### [ASSIGNMENT]
From the first line to the last, return the data exactly as it stands.

### [DATA FOR PROCESSING]
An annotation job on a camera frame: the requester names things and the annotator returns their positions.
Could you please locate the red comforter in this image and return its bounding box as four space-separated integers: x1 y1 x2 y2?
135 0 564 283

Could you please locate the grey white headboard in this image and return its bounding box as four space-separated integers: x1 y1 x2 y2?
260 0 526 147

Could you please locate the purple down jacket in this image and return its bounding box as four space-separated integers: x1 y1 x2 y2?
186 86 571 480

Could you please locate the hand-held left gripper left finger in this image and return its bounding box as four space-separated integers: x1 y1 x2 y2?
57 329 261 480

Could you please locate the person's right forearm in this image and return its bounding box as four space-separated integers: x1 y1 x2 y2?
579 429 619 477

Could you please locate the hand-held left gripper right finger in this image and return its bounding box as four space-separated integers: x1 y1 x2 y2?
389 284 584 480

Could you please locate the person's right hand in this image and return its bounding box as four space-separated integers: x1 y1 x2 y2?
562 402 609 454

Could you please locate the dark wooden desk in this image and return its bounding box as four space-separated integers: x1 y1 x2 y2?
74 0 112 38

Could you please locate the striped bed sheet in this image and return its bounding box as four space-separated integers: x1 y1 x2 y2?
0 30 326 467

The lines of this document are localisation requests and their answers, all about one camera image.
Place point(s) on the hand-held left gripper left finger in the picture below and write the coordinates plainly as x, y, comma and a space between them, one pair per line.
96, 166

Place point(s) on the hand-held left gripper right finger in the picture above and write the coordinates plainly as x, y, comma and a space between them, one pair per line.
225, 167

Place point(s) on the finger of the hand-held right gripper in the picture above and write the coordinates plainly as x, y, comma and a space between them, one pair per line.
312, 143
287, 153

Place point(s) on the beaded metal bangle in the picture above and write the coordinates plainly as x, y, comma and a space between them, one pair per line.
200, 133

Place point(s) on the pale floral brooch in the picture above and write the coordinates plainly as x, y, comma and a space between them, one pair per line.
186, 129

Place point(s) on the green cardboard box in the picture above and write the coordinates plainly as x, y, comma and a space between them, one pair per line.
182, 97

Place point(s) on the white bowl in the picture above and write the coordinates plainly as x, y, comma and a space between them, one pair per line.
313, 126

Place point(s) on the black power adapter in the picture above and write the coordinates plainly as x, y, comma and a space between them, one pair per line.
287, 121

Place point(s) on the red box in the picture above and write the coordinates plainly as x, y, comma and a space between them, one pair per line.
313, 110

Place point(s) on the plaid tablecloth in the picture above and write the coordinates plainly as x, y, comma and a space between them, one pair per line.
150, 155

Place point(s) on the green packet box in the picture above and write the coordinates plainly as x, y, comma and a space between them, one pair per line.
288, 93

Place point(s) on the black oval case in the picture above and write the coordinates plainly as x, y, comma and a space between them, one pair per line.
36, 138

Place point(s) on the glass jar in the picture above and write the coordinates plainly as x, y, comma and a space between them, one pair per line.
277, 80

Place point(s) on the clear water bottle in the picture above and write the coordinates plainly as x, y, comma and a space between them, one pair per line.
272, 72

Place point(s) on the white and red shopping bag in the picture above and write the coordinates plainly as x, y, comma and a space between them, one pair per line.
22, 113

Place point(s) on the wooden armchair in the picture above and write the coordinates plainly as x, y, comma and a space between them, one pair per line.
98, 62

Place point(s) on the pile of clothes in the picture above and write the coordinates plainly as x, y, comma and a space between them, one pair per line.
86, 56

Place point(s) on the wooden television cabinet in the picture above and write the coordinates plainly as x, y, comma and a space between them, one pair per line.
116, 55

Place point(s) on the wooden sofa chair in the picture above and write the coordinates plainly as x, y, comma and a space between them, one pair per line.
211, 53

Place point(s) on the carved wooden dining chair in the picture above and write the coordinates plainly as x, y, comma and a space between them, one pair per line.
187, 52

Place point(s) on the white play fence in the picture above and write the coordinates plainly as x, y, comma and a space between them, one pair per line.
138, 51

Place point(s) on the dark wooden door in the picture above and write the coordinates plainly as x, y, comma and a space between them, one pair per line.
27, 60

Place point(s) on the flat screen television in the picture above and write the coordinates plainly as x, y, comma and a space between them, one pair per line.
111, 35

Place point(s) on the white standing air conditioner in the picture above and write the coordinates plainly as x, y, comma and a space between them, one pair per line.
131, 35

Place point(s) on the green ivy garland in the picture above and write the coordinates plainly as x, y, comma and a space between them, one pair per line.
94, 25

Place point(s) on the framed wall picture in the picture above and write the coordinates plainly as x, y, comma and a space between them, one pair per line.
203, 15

### [ANSWER TO THIS EXERCISE]
An annotation job on a camera frame: the requester names things and the annotator returns their positions.
Could you please locate the red comforter in this image and return its bounding box as four space-separated integers: x1 y1 x2 y2?
135 0 564 283

Could you please locate the grey white headboard in this image and return its bounding box as four space-separated integers: x1 y1 x2 y2?
260 0 526 147

Could you please locate the purple down jacket in this image and return its bounding box as four space-separated integers: x1 y1 x2 y2?
186 86 571 480

Could you please locate the hand-held left gripper left finger in this image and return its bounding box as four space-separated integers: x1 y1 x2 y2?
57 329 261 480

Could you please locate the person's right forearm in this image and return its bounding box as four space-separated integers: x1 y1 x2 y2?
579 429 619 477

Could you please locate the hand-held left gripper right finger in this image and return its bounding box as four space-separated integers: x1 y1 x2 y2?
389 284 584 480

Could you please locate the person's right hand in this image and return its bounding box as four space-separated integers: x1 y1 x2 y2?
562 402 609 454

Could you please locate the dark wooden desk in this image and return its bounding box as four space-separated integers: x1 y1 x2 y2?
74 0 112 38

Could you please locate the striped bed sheet in this image and return its bounding box as four space-separated integers: x1 y1 x2 y2?
0 30 326 467

The lines of this document are localisation requests and their answers, all about one camera image.
Place point(s) on the hand-held left gripper left finger in the picture below and write the coordinates plainly as x, y, comma and a space between them, one pair per line.
96, 166

Place point(s) on the hand-held left gripper right finger in the picture above and write the coordinates plainly as x, y, comma and a space between them, one pair per line.
225, 167

Place point(s) on the finger of the hand-held right gripper in the picture above and write the coordinates plainly as x, y, comma and a space between them, one pair per line.
312, 143
287, 153

Place point(s) on the beaded metal bangle in the picture above and write the coordinates plainly as x, y, comma and a space between them, one pair per line.
200, 133

Place point(s) on the pale floral brooch in the picture above and write the coordinates plainly as x, y, comma and a space between them, one pair per line.
186, 129

Place point(s) on the green cardboard box in the picture above and write the coordinates plainly as x, y, comma and a space between them, one pair per line.
182, 97

Place point(s) on the white bowl in the picture above and write the coordinates plainly as x, y, comma and a space between them, one pair per line.
313, 126

Place point(s) on the black power adapter in the picture above and write the coordinates plainly as x, y, comma and a space between them, one pair per line.
287, 121

Place point(s) on the red box in the picture above and write the coordinates plainly as x, y, comma and a space between them, one pair per line.
313, 110

Place point(s) on the plaid tablecloth in the picture above and write the coordinates plainly as x, y, comma and a space between them, one pair per line.
150, 155

Place point(s) on the green packet box in the picture above and write the coordinates plainly as x, y, comma and a space between them, one pair per line.
288, 93

Place point(s) on the black oval case in the picture above and write the coordinates plainly as x, y, comma and a space between them, one pair per line.
36, 138

Place point(s) on the glass jar in the picture above and write the coordinates plainly as x, y, comma and a space between them, one pair per line.
277, 80

Place point(s) on the clear water bottle in the picture above and write the coordinates plainly as x, y, comma and a space between them, one pair per line.
272, 72

Place point(s) on the white and red shopping bag in the picture above and write the coordinates plainly as x, y, comma and a space between them, one pair per line.
22, 113

Place point(s) on the wooden armchair in the picture above and write the coordinates plainly as x, y, comma and a space between them, one pair per line.
98, 62

Place point(s) on the pile of clothes in the picture above and write the coordinates plainly as x, y, comma and a space between them, one pair per line.
86, 56

Place point(s) on the wooden television cabinet in the picture above and write the coordinates plainly as x, y, comma and a space between them, one pair per line.
116, 55

Place point(s) on the wooden sofa chair in the picture above and write the coordinates plainly as x, y, comma and a space between them, one pair per line.
211, 53

Place point(s) on the carved wooden dining chair in the picture above and write the coordinates plainly as x, y, comma and a space between them, one pair per line.
187, 52

Place point(s) on the white play fence in the picture above and write the coordinates plainly as x, y, comma and a space between them, one pair per line.
138, 51

Place point(s) on the dark wooden door in the picture above and write the coordinates plainly as x, y, comma and a space between them, one pair per line.
27, 60

Place point(s) on the flat screen television in the picture above and write the coordinates plainly as x, y, comma and a space between them, one pair per line.
111, 35

Place point(s) on the white standing air conditioner in the picture above and write the coordinates plainly as x, y, comma and a space between them, one pair per line.
131, 35

Place point(s) on the green ivy garland in the picture above and write the coordinates plainly as x, y, comma and a space between them, one pair per line.
94, 25

Place point(s) on the framed wall picture in the picture above and write the coordinates plainly as x, y, comma and a space between them, one pair per line.
203, 15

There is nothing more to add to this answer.